King Kong vs. Godzilla may have been Godzilla's first major crossover, but for various legal and narrative reasons the giant ape in that film was not the same one which had appeared in the original 1933 film, nor was there a shared continuity between the two. However, the Mothra featured in Mothra vs. Godzilla, despite some notable differences, is most definitely the same kaiju which appeared three years earlier in Mothra, thus establishing for the first time that Toho's top-billing kaiju all existed within a shared universe. For this reason alone Mothra vs. Godzilla is a historic film. It also happens to be a pretty good one.
With the commercial success of the previous film, it was little surprise that Toho was eager to revisit Godzilla again. After briefly considering pitting Godzilla against Frankenstein's monster, Toho instead hired Shinichi Sekizawa to pen a script putting Toho's two most successful kaiju against one another. Ishiro Honda was signed once more to direct and Eiji Tsuburaya brought on for special effects. The initial script focused very heavily on Godzilla, with Mothra playing a secondary role, but by the time it was finished, the situation had reversed, with Mothra arguably taking the central focus.
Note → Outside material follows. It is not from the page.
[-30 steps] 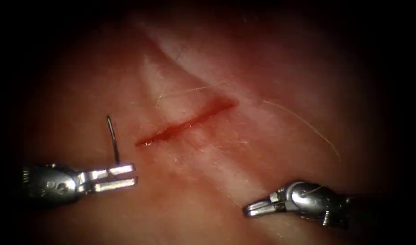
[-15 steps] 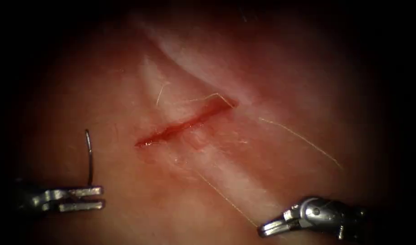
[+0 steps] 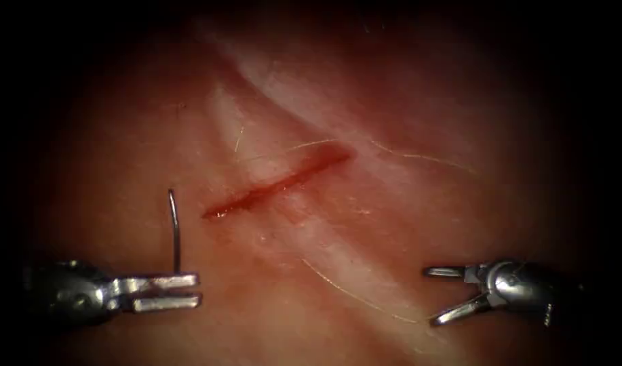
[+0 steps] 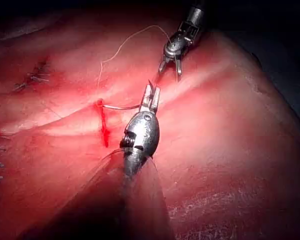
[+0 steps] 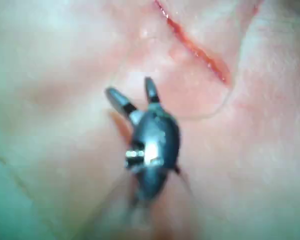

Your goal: Wound Closure

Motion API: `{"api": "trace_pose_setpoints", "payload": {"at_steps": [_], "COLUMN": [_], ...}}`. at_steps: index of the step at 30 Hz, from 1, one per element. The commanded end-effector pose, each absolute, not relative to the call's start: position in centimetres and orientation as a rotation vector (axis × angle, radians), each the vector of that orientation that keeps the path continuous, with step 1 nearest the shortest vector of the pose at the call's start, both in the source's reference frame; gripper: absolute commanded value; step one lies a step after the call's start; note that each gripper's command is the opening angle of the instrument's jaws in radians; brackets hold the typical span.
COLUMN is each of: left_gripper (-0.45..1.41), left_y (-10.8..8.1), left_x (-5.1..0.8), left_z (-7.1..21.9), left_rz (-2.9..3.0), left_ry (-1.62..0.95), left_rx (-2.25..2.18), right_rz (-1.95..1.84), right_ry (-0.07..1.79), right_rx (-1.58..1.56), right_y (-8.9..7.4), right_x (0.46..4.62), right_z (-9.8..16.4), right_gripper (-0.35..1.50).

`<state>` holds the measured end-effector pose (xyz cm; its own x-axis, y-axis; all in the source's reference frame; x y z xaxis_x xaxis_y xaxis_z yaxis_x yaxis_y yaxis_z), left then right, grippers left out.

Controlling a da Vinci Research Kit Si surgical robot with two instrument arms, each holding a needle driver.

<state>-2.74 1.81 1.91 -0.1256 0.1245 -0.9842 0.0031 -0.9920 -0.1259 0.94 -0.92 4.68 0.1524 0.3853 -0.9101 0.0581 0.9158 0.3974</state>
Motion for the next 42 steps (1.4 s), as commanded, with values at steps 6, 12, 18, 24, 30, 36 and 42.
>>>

The film opens as a typhoon ravages the eastern coast of Japan, near the Aichi prefecture. After the storm has wreaked its damage, reporter Ichiro Sakai and photographer Junko Nakanishi, head to Kurada Beach to report on a local politician's assurances to the public about reconstruction. While there they uncover a strange, scale-like piece of flesh, which immediately grabs their attention, in part due to its radioactivity. At about the same time, not a great distance away, a group of local fishermen discover to their surprise an enormous egg which has appeared offshore following the storm. Convinced it may be of some value, the villagers move to recover it and claim it for themselves.
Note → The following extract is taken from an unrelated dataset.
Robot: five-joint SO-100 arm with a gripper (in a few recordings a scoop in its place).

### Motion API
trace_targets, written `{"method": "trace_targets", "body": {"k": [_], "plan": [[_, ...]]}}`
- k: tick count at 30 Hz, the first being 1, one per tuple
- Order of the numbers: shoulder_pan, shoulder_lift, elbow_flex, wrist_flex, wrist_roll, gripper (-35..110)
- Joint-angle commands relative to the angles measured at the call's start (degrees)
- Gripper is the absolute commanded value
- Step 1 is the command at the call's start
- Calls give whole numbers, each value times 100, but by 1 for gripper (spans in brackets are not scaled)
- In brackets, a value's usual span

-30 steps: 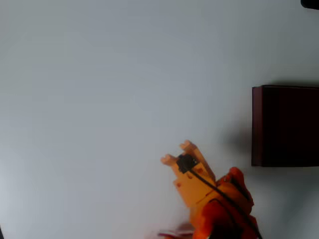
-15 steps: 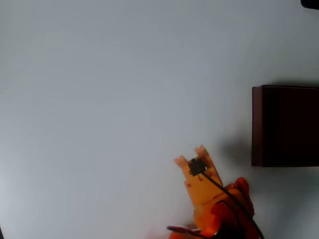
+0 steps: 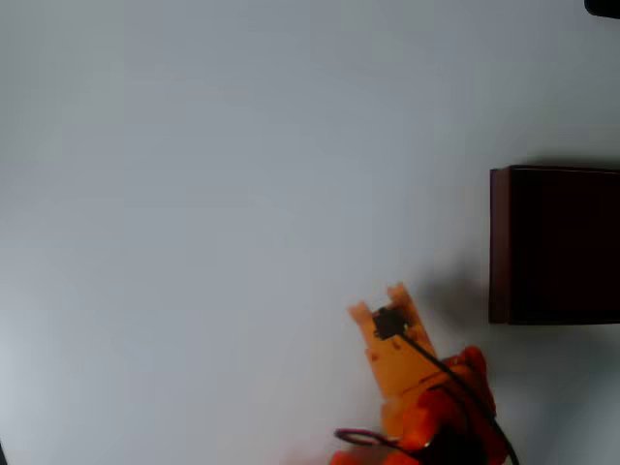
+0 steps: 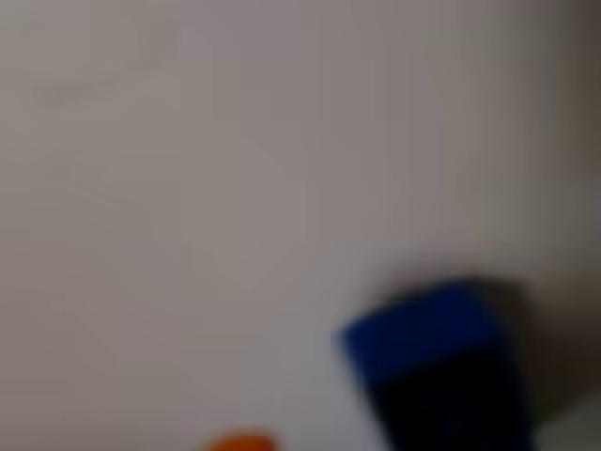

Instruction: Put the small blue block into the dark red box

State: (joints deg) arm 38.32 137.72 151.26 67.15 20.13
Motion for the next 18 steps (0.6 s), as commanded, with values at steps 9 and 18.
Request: {"method": "trace_targets", "body": {"k": [9,18], "plan": [[255,-729,-149,-308,26,26],[694,-1450,-475,-519,-308,26]]}}
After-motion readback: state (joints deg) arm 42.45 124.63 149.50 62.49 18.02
News about the egg's appearance spreads quickly and it is not long before it reaches Sakai and Nakanishi. With their editor Murata's begrudging permission, the two switch stories to focus on it, instead of the reconstruction plans. Looking for a lead, Sakai and Nakanishi turn to a local scientist, Professor Miura, who they believe might have some expertise to offer on the matter. They are interrupted, however, when Kumayama, a businessman who has his own interests in the egg, arrives. Claiming to represent a company called Happy Enterprises, Kumayama offers to purchase the egg from the villagers. After a slightly amusing bit of haggling over exactly how many chicken eggs the leviathan ovoid is worth, the villagers agree to a price and sell the egg to Kumayama, much to Sakai, Nakanishi, and Miura's consternation.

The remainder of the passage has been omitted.